For those who inhabit the region of Berd, which sits along the Armenia-Azerbaijan border, the everyday risk of injury is very real. Here, the ongoing conflict with Azerbajian is palpable, with cross-border gunfire a somewhat normal occurrence. As a result, it’s imperative that local physicians be able to provide the appropriate care.

To help ensure that healthcare services in this region of Tavush Province are adequate, FAR held a five-day training starting on November 13th, on disaster medicine for healthcare professionals from Berd City and the villages of Artsvaberd, Aygedzor, Navur, Nerkin Karmiraghbyur, and Movses. The training was held as part of the healthcare component of the Breaking the Cycle of Poverty Program (BCPP).

The course enabled local doctors to not only enhance their theoretical knowledge of disaster medicine, but also put their skills into field-based practice. Four instructors from the Disaster Medicine Center of the Ministry of Emergency Situations of Armenia led the training.

The participants highlighted the importance of such a training in a region like theirs. “The training was very useful for us as healthcare service providers because we live in a region where tensions could at any moment reignite with appalling speed,” said Armine Melkumyan, a Pediatrician from Berd Medical Center.

Gayane Gevorgyan, a family doctor from the Primary Health Care Center in Navur Village, prioritized practical exercises as most useful. “We did everything with our own hands, even the artificial respiration and cardiac massage on mannequins that showed whether it was possible to save a life or not.”

Asya Mardanyan, a family doctor in Nerkin Karmiraghbyur Village, said there has been no such training during her entire career in the region. “We are very pleased with the trainers. We didn’t just participate in the program, we literally grabbed all the information we received during all five days,” she said. “We also learned a lot of new things, such as cardiopulmonary resuscitation.

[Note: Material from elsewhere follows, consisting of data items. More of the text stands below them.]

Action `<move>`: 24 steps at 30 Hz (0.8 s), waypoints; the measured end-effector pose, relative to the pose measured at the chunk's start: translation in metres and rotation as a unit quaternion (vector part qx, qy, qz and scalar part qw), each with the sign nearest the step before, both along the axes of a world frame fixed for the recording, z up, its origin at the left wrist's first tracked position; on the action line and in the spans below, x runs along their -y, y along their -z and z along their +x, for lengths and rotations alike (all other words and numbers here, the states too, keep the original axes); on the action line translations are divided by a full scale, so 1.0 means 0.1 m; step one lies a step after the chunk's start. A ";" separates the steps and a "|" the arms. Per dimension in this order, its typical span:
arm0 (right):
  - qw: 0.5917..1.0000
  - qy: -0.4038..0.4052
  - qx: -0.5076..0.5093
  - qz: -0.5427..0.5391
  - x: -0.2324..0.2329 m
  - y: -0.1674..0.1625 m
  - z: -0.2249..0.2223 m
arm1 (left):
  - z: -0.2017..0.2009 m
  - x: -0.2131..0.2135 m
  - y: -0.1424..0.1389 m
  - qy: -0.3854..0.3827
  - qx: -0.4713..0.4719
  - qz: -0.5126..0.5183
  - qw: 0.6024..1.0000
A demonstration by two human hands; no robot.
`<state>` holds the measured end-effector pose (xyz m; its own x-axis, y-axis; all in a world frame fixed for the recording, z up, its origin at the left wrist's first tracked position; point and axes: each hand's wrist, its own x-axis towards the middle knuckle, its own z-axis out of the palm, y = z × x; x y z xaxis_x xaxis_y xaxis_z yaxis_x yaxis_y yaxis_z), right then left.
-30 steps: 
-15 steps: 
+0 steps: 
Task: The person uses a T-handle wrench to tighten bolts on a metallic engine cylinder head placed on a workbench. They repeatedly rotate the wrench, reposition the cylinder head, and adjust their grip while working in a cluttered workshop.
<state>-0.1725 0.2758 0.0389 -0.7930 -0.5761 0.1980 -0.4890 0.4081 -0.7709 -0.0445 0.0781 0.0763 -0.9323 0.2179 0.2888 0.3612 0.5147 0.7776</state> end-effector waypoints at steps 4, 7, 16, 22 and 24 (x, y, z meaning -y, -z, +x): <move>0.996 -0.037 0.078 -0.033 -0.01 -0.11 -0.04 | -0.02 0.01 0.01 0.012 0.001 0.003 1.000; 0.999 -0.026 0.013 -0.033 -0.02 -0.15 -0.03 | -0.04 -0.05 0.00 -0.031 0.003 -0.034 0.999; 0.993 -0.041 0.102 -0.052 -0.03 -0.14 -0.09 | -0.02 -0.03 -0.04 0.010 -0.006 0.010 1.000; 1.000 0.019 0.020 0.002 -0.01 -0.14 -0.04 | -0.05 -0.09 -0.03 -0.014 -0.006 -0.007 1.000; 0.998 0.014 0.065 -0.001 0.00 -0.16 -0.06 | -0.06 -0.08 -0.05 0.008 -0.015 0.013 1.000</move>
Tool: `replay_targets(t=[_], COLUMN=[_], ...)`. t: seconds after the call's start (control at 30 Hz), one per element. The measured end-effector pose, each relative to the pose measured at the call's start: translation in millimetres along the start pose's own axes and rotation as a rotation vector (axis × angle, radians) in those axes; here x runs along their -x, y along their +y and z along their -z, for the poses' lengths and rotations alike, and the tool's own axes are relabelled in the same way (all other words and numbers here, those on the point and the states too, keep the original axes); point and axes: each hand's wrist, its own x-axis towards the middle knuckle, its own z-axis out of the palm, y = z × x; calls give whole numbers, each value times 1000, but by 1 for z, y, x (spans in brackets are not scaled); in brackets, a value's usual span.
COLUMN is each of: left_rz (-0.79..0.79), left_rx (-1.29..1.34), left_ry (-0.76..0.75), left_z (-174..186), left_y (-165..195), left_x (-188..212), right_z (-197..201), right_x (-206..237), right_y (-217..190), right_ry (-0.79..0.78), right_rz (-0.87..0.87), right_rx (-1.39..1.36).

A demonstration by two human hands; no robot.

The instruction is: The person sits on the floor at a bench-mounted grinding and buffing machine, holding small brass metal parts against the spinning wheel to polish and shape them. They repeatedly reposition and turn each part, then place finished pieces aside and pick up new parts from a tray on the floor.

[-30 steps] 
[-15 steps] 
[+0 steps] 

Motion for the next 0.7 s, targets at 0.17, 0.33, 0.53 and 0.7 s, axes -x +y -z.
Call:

The standard we knew was four compressions and one artificial respiration, while today’s practice requires 30 compressions and two artificial respiration in the case of adults.”

It was also important for doctors that the course provided them with 30 “Continuing Medical Education” credits, which are now mandatory for them to acquire every five years according to the Law on Medical Assistance and Care.

“In fact, any FAR training course is very effective and is very useful,” said Aygedzor’s family doctor Naira Grigoryan.

Hambardzum Simonyan, FAR Health Programs Director, said FAR considers the options available to local doctors, the population, and the local authorities while organizing a training. The approach was the same for the Disaster Medicine course. “Overall, the training was successful. First, its content was rich and informative. Also, it helped participants to obtain the CME credits, while not burdening their financial means,” he said.